◆ Description of the task ◆
Find the word "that" in the listing, and copy out each line where it turns up.

◆ Supplied information ◆
——————————

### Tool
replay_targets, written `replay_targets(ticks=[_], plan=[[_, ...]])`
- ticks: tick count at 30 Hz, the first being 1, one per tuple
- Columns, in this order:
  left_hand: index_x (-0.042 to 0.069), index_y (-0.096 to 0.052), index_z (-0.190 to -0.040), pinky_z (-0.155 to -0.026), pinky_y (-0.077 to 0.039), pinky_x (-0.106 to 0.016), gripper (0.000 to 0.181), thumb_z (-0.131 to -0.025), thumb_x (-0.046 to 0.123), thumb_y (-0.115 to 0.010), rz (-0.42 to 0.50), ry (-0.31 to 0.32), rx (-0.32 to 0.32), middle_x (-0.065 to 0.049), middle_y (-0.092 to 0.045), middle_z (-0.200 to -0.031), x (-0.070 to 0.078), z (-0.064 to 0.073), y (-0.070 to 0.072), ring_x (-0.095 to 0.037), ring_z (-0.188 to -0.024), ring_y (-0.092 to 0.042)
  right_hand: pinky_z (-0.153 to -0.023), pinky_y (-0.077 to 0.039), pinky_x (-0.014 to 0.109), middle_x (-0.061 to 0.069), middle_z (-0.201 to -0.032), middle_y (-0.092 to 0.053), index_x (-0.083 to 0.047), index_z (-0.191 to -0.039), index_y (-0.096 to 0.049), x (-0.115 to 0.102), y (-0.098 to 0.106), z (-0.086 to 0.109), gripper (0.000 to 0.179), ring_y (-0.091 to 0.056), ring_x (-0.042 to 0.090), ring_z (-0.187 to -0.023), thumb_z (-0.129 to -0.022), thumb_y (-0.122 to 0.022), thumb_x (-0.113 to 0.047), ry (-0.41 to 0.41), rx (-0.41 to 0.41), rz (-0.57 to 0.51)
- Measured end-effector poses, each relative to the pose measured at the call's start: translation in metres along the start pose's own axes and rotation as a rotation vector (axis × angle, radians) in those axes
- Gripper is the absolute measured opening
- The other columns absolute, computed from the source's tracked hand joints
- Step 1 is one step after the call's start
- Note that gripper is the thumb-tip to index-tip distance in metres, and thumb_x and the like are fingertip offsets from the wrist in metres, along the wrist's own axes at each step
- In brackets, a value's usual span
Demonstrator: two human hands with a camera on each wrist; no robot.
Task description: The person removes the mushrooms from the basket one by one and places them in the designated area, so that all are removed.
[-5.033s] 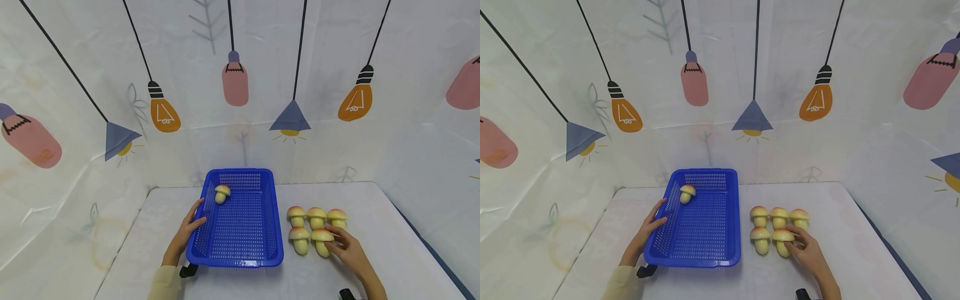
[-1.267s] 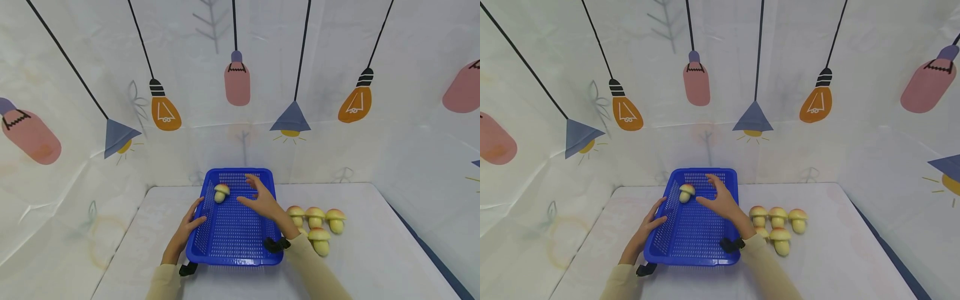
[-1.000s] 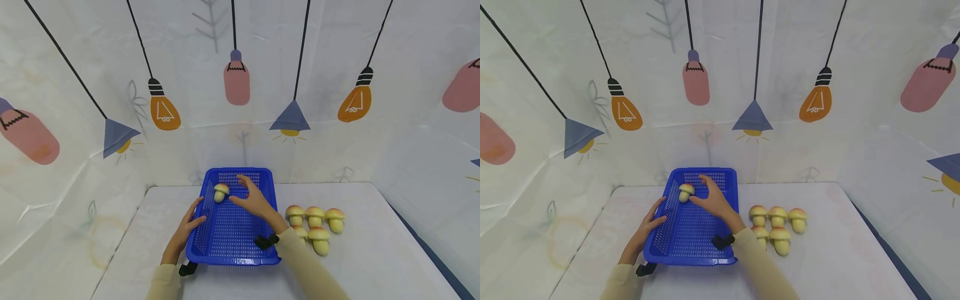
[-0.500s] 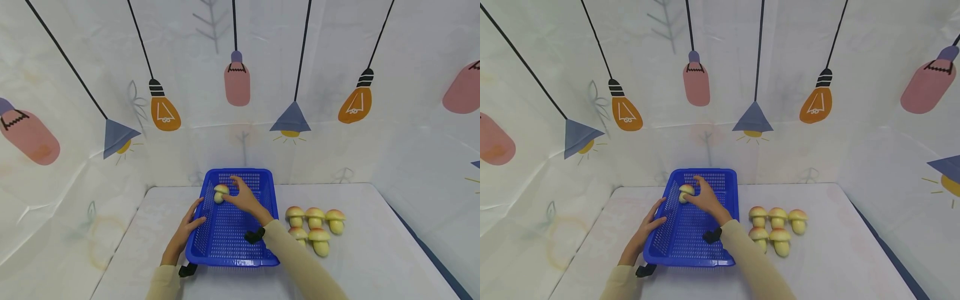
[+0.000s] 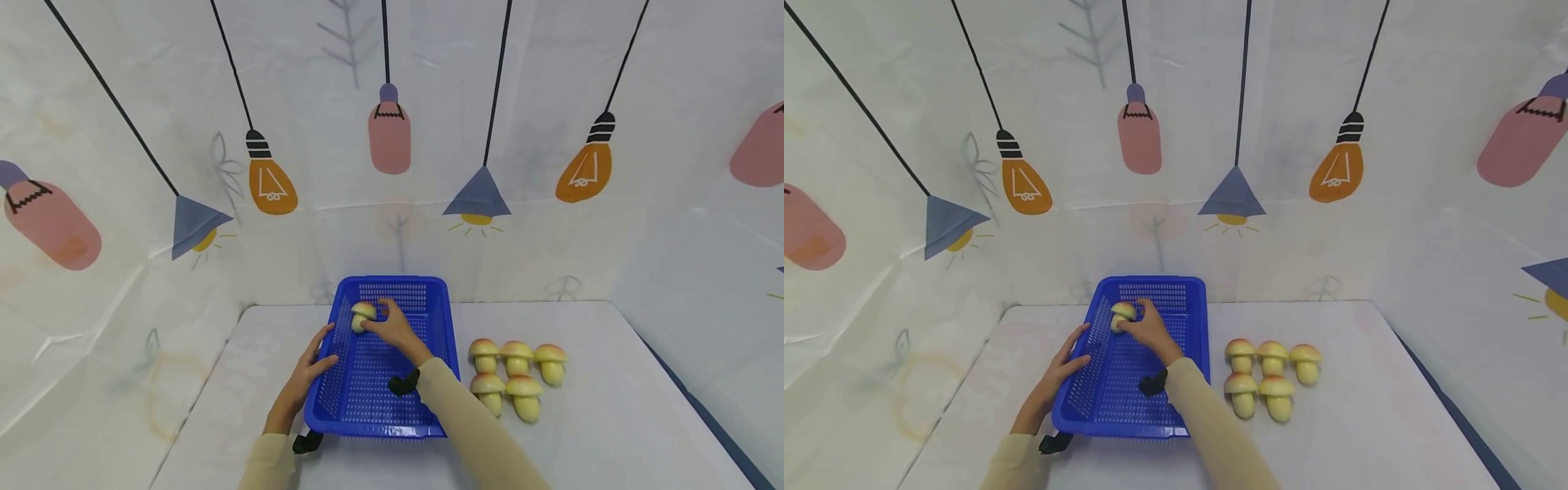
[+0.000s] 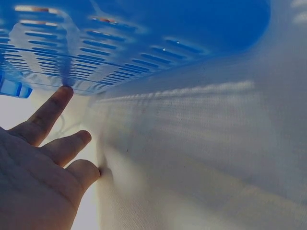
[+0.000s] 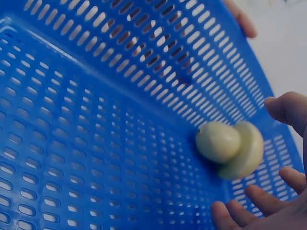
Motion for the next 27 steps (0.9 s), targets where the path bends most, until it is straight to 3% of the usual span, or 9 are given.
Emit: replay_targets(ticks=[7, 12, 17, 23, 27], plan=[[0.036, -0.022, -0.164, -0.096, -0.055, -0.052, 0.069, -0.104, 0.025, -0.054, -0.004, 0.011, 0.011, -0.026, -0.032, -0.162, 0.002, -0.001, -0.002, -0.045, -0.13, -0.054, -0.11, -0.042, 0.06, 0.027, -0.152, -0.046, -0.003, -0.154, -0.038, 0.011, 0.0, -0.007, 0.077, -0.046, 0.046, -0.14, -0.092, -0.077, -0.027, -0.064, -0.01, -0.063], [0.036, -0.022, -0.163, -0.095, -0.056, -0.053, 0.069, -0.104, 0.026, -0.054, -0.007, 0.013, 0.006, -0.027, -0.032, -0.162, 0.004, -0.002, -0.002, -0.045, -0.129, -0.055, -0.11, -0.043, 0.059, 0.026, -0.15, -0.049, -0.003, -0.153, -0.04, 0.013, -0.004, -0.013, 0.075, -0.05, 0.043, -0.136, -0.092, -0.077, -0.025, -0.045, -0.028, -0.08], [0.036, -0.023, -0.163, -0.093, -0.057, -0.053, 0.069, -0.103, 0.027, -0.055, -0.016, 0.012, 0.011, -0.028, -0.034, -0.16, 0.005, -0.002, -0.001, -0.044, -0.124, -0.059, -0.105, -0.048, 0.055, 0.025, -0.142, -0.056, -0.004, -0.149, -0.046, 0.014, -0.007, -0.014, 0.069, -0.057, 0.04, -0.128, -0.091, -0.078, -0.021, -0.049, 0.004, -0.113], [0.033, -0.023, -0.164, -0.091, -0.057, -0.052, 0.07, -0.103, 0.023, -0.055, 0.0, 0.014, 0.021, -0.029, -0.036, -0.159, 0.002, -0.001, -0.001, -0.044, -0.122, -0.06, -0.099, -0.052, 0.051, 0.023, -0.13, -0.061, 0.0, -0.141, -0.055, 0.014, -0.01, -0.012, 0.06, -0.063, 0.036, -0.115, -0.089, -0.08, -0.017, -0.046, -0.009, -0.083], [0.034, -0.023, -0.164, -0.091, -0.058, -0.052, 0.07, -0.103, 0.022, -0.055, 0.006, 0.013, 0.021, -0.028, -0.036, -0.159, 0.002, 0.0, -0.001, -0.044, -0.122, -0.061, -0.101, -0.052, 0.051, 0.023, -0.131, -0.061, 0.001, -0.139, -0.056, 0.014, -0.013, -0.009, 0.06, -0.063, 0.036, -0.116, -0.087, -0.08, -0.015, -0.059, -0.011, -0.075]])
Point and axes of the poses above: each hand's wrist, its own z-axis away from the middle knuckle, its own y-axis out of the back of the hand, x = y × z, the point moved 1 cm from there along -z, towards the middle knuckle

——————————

◆ Exercise solution ◆
- Note that gripper is the thumb-tip to index-tip distance in metres, and thumb_x and the like are fingertip offsets from the wrist in metres, along the wrist's own axes at each step
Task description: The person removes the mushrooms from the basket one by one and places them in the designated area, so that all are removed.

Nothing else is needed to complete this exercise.